A Bahia, como qualquer outro lugar do mundo, tem sua cota generosa de pilantras e dissimuladores, e a capoeira mais do que a maioria. A maior parte dos mestres reais daqui tem histórias de serem convidados para workshops fora do Brasil e se depararem com “mestres” que não eram nada mais que alunos aqui e cuja “maestria” foi adquirida (por proximidade maior com os orixás?) durante a viagem de avião para onde quer que estivessem indo. Eles os chamam de mestres de aeroporto…

Este é o tema de um roteiro atualmente em desenvolvimento — Malandro — com Seu Jorge cotado para o papel principal como um vagabundo do Pelourinho que foi para a Europa se passar por O Mestre, só para descobrir que as coisas não saíram como ele esperava.

Seu Jorge
Você faria aulas de capoeira com ESTE cara?
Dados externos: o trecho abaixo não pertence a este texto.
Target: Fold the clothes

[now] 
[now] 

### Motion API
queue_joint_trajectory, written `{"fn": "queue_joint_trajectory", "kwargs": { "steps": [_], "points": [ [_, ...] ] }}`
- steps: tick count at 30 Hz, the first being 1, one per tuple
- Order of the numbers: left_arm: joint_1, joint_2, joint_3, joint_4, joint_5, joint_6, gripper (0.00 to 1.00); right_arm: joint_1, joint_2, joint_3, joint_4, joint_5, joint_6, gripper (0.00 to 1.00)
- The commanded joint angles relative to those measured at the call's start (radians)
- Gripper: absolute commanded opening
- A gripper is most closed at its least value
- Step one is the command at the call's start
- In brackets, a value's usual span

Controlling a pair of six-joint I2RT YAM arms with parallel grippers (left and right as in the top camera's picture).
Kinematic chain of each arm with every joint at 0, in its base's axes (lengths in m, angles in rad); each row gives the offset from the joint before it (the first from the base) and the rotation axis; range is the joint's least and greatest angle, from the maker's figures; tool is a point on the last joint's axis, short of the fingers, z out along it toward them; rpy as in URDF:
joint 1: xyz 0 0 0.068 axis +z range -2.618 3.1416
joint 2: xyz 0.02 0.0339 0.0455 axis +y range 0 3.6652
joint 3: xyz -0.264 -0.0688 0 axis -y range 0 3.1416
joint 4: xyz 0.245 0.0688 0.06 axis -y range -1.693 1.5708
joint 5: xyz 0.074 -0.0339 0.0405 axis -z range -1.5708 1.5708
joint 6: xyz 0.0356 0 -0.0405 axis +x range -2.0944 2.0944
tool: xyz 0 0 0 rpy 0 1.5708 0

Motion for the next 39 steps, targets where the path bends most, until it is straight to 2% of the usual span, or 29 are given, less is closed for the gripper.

A capoeira chegou ao Rio por volta da virada do século XX, levada pelo mesmo êxodo baiano que levou o samba para a cidade. Ela se transformou em uma luta de rua feroz, onde navalhas às vezes eram presas entre os dedos dos pés para acrescentar cortes e golpes aos grandes chutes giratórios da capoeira.

A capoeira era o estilo de luta preferido de Madame Satã, o durão mais temido da Lapa, provavelmente o travesti mais durão que o mundo já conheceu.

Madame Satã
“Madame” de brigas de rua

Mas a capoeira é como o jazz… difícil de definir, com diferentes pessoas tendo ideias diferentes sobre o que ela realmente é, ou se algo realmente é capoeira ou não (o que Nicholas Payton, de Nova Orleans, toca seria jazz para a maioria das pessoas, mas para ele é simplesmente música de Nova Orleans, o termo jazz tendo se tornado tão amplo que hoje quase não significa nada).

Para mim, assim como o samba, se você tira o Recôncavo da capoeira, ela deixa de ser “ela” de verdade. A essência predominante do Recôncavo em termos das artes de seu povo (e por povo quero dizer a maioria de sua população… escravizada) era uma aspiração à vida e ao viver, um afastamento do desespero e da depressão que seriam naturais para pessoas forçadas àquela posição… a chave essencial da música brasileira, a alegria pervasiva — quase uma meta-alegria — por trás dela. Não é a alegria de alguém que conseguiu um aumento… é a alegria de alguém de quem tudo foi tirado, exceto a própria vida, e que está determinado, apesar de tudo, a viver essa vida.

A música da capoeira, tradicionalmente, era composta pelas canções populares — as chulas — cantadas nas rodas de samba. A capoeira, como o samba, era um esforço coletivo de amigos e vizinhos. Assim como o samba, era feita em círculo. Até hoje, ouvir a capoeira tocada ao som dessas canções interpretadas com o coração é algo profundamente comovente, uma afirmação… é emoção sentida em comum.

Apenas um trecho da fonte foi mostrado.